Mas a situação no país não se restringe ao atraso tecnológico. O país também não mede a poluição do ar, essencial para adoção de medidas de controle. Os governos, que têm atribuição legal de controlar a poluição, não o fazem de modo espontâneo; são instados, muitas vezes, pelo Ministério Público. Como consequência da falta de priorização, a maioria das grandes cidades brasileiras, mesmo depois de 31 anos da publicação da primeira resolução do Conama que estabeleceu, por meio da resolução 03/1990, os padrões de qualidade do ar (PQAr), ou não tem monitoramento contínuo ou tem sistemas precários, carentes de estrutura física e de capacitação profissional.

A diferença entre o número de estações de monitoramento existentes no Brasil em comparação com países como Estados Unidos e Inglaterra é abissal. Sem conhecer a real situação da qualidade do ar, não há esperança de implementação de melhorias.

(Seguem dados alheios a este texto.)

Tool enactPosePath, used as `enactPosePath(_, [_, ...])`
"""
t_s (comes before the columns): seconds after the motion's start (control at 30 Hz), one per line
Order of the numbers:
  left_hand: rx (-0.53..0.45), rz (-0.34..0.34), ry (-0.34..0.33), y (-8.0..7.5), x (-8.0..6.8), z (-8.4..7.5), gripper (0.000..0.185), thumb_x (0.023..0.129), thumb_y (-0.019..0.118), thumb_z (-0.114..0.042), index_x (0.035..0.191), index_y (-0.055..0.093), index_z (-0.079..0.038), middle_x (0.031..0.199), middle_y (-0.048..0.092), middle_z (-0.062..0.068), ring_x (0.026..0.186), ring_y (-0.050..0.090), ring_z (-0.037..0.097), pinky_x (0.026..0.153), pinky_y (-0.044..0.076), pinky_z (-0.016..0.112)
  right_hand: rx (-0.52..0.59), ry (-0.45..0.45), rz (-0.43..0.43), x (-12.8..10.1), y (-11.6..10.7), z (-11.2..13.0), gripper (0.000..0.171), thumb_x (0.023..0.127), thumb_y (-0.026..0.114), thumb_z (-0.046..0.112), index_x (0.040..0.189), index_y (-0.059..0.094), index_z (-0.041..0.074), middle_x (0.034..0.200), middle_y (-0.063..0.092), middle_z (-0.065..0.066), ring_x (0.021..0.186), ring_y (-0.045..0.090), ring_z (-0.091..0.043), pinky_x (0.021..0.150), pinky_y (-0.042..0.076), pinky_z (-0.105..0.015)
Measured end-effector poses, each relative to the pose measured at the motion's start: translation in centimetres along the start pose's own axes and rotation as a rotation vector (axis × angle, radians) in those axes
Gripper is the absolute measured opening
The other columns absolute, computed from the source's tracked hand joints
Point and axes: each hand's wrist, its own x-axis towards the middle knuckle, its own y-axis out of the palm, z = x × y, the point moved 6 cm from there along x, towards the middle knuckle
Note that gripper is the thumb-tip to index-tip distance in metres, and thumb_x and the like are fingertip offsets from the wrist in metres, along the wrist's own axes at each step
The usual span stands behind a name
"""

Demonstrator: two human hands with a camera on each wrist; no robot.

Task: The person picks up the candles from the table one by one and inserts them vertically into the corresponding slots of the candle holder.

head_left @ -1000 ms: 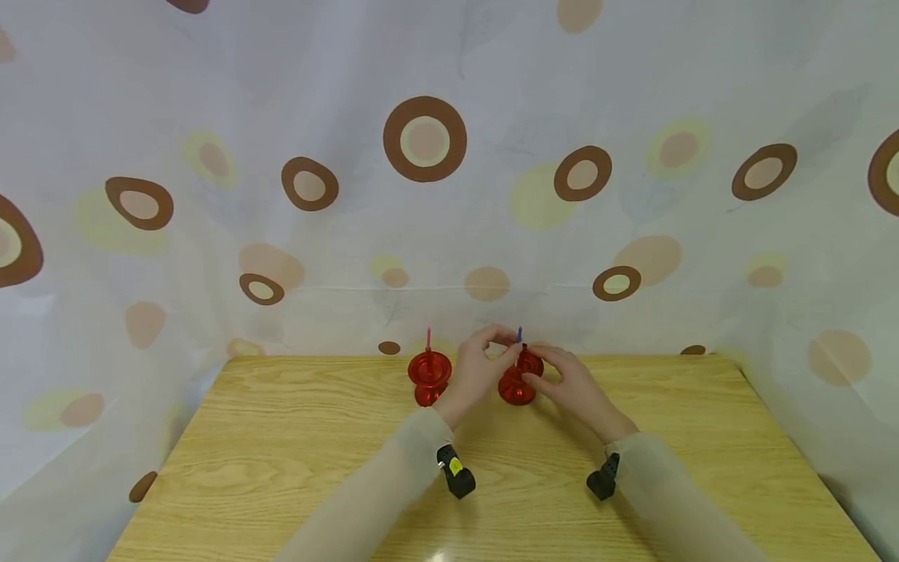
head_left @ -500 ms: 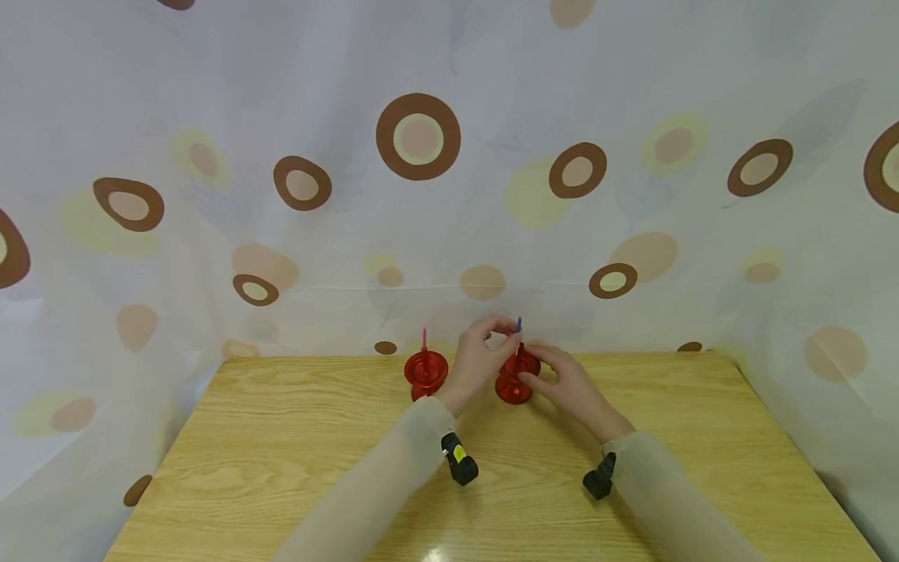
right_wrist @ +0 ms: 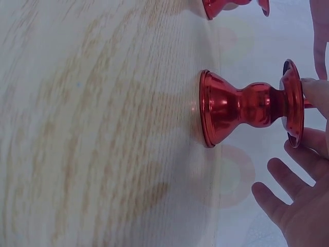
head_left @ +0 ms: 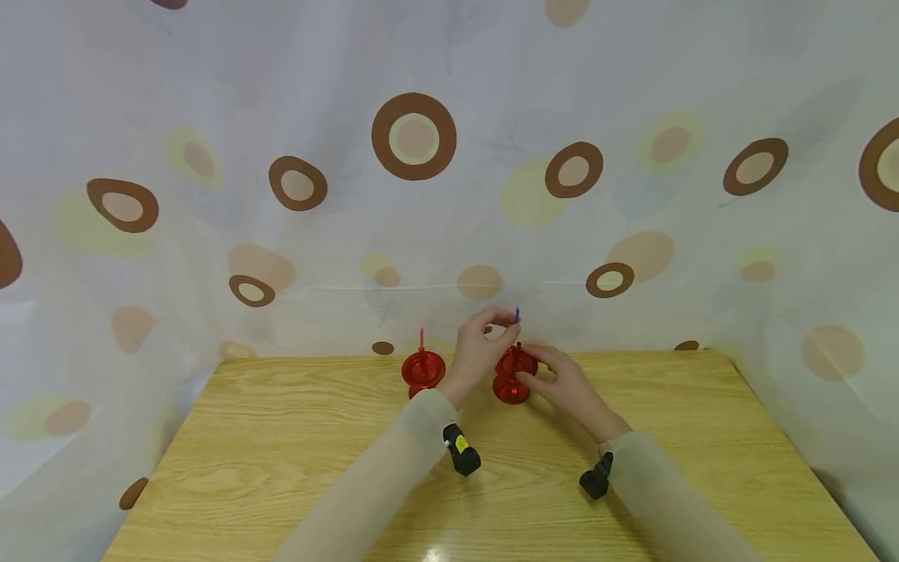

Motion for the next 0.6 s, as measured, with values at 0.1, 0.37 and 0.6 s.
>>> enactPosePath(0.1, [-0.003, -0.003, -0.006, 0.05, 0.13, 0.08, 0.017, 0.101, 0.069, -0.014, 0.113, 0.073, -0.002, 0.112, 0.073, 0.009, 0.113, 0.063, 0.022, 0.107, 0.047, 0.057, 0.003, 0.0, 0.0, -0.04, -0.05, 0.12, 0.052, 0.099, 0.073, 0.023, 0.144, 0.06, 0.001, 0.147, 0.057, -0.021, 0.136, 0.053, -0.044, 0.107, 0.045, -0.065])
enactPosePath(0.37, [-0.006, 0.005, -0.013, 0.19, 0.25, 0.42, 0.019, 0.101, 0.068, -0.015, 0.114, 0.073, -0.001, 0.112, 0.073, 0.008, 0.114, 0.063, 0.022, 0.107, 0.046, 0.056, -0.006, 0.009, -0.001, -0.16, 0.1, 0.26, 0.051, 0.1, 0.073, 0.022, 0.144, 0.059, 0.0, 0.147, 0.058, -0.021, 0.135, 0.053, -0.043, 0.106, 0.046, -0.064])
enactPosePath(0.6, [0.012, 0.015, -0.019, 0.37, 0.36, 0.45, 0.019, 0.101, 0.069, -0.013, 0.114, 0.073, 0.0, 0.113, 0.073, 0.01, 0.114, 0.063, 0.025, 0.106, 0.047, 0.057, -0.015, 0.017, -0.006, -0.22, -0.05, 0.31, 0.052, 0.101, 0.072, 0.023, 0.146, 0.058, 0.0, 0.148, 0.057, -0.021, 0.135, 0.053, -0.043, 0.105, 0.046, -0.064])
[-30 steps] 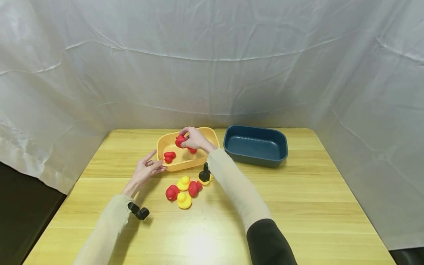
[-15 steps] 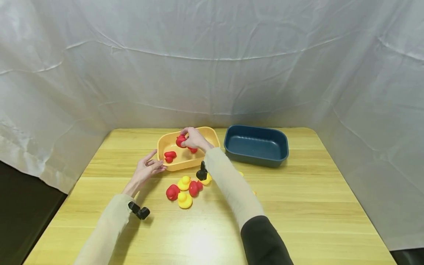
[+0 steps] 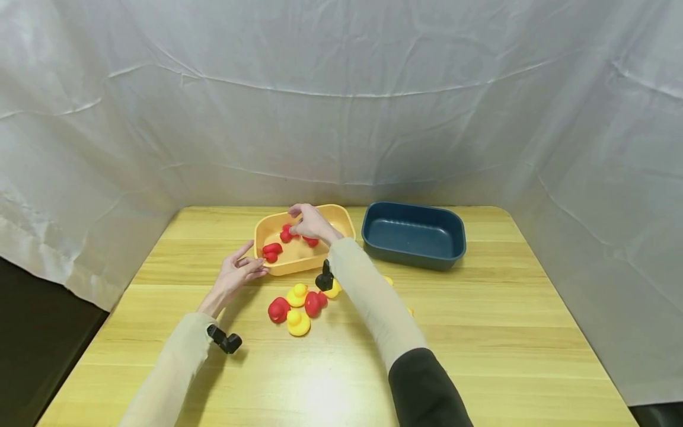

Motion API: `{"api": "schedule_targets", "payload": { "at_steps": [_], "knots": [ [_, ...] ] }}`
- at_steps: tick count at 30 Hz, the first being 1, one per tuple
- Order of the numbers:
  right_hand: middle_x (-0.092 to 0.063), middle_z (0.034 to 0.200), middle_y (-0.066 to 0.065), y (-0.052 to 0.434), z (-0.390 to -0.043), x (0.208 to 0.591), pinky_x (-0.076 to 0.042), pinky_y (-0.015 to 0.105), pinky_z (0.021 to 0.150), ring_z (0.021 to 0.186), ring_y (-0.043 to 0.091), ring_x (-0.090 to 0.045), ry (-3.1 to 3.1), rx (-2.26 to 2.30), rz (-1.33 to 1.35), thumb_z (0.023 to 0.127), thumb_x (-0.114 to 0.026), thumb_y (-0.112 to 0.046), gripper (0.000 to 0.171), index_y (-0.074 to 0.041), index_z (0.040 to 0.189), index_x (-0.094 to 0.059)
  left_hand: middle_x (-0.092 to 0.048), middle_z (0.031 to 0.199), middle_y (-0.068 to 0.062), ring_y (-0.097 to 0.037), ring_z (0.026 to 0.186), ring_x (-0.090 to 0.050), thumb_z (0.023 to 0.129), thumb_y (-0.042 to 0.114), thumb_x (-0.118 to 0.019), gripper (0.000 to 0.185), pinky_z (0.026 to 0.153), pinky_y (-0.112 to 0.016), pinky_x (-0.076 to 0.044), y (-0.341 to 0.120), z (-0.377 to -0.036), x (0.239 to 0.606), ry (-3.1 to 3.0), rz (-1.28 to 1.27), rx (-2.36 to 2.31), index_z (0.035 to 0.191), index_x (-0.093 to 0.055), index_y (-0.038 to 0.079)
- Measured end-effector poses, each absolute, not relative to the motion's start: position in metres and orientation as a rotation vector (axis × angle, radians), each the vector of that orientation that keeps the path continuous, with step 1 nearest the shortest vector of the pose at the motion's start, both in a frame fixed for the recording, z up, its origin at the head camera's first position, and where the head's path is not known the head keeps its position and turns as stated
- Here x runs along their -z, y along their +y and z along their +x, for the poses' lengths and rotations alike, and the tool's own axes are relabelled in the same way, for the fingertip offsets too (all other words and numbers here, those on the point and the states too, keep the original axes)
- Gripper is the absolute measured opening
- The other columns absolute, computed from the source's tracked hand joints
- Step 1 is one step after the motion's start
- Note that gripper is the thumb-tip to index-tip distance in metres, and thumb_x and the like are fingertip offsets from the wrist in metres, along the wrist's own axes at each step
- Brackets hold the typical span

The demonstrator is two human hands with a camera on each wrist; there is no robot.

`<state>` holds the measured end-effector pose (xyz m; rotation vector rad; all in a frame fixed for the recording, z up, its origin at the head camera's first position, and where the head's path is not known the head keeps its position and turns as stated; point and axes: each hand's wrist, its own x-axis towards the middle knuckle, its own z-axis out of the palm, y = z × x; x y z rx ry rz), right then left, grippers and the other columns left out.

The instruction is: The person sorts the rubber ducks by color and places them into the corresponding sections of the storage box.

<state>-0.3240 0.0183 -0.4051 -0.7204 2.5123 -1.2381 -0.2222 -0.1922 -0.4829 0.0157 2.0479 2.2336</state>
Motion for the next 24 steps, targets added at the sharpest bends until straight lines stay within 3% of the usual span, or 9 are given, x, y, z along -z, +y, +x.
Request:
{"api": "schedule_targets", "payload": {
  "at_steps": [5,10,18,24],
  "knots": [
    [-0.055,0.116,0.015,0.021,-0.321,0.404,-0.054,0.022,0.07,0.091,0.023,-0.063,2.521,1.25,-0.755,0.076,-0.064,-0.004,0.044,-0.002,0.119,-0.051,-0.066,0.077,-0.001,-0.021,0.076,-0.068,0.076,0.021,-0.07,0.086,0.078,-0.036,-0.055,-0.193,-0.225,0.487,2.025,0.006,-2.24,0.143,-0.017,0.013],
    [-0.056,0.116,0.015,0.026,-0.313,0.403,-0.054,0.023,0.074,0.093,0.024,-0.062,2.503,1.282,-0.784,0.076,-0.064,-0.004,0.045,-0.002,0.119,-0.051,-0.066,0.079,0.0,-0.019,0.076,-0.068,0.077,0.022,-0.069,0.086,0.078,-0.034,-0.055,-0.194,-0.227,0.491,2.017,0.014,-2.228,0.144,-0.016,0.014],
    [-0.058,0.111,0.018,0.041,-0.299,0.408,-0.054,0.024,0.078,0.089,0.024,-0.063,2.421,1.373,-0.877,0.077,-0.064,0.0,0.04,0.0,0.116,-0.054,-0.064,0.077,-0.003,-0.021,0.074,-0.068,0.082,0.009,-0.062,0.078,0.079,-0.04,-0.053,-0.187,-0.218,0.478,2.031,0.026,-2.259,0.143,-0.014,0.006],
    [-0.059,0.109,0.017,0.055,-0.284,0.411,-0.055,0.026,0.078,0.09,0.027,-0.062,2.382,1.421,-0.928,0.077,-0.064,-0.001,0.04,0.0,0.116,-0.054,-0.065,0.077,0.0,-0.019,0.075,-0.068,0.08,0.016,-0.066,0.084,0.077,-0.035,-0.055,-0.191,-0.222,0.487,1.983,0.049,-2.273,0.144,-0.013,0.009]
  ]
}}
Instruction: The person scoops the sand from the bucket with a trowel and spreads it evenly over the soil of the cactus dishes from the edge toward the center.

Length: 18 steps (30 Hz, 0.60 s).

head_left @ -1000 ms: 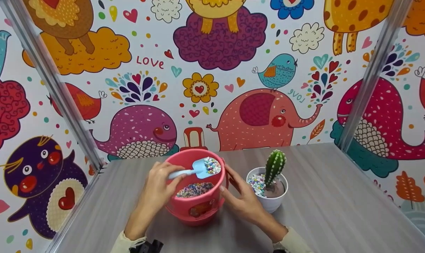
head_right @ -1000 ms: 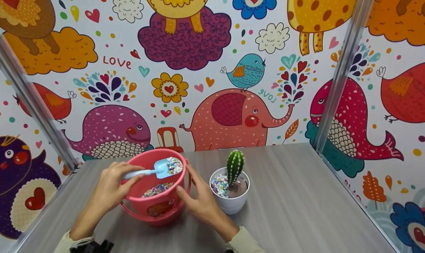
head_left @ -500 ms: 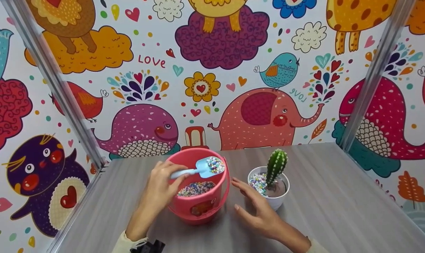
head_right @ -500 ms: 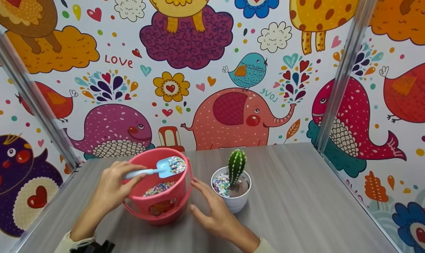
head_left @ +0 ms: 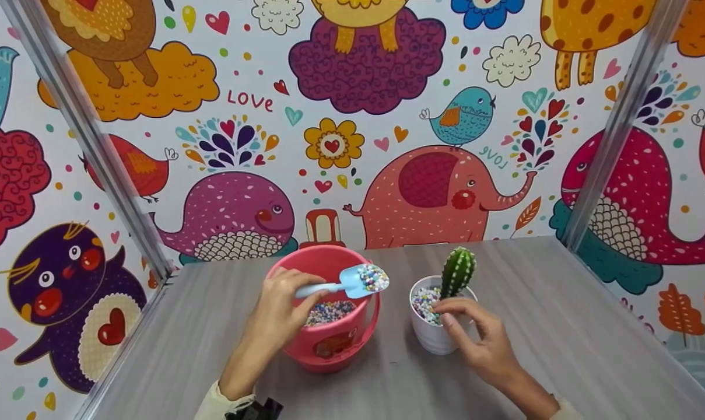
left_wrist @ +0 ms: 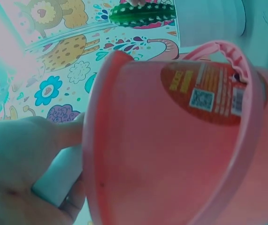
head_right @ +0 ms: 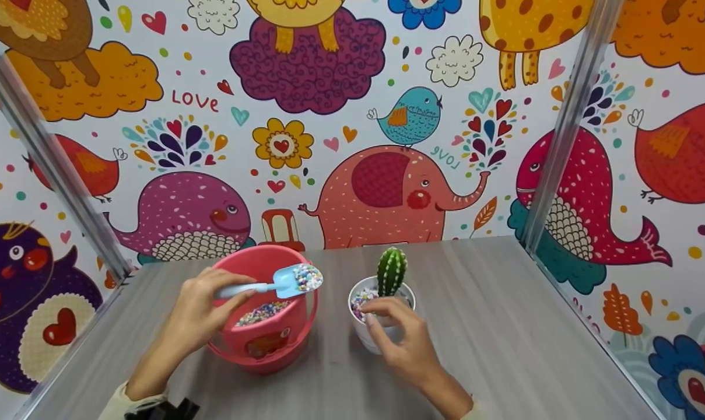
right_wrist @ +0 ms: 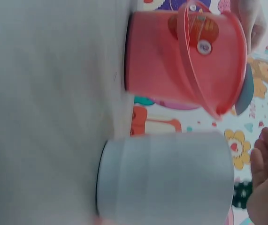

Os períodos de episódios críticos de poluição do ar, como os de atenção, alerta e emergência, recebem tratamento completamente diferenciado, dependendo do cuidado que diferentes países dão à proteção da saúde. Como exemplo, podemos afirmar que São Paulo é completamente diferente de Paris nos graus de classificação de episódios críticos e na tomada ações corretivas. Em episódios críticos Paris paralisa a circulação de veículos e o metrô é franqueado à população. Nada disso acontece aqui, mas há um componente ainda pior: o nível de poluição para disparar as ações de proteção à população é o dobro do limite parisiense, como se pulmões franceses e brasileiros fossem diferentes. Não são, o que é diferente é o tratamento dado à saúde pública!

Para diminuir a morbidade e melhorar a qualidade de vida dos brasileiros é preciso tirar o governo e indústrias do marasmo. É preciso adotar prazos para atingir saudáveis padrões de qualidade do ar no Brasil – e adotar planos e políticas públicas para seu atingimento. Os padrões representam o norte da bússola, mas há de se adotar, de forma clara, a rota e o destino, já traçado em nossa Carta Magna: o meio ambiente equilibrado e a saudável qualidade de vida.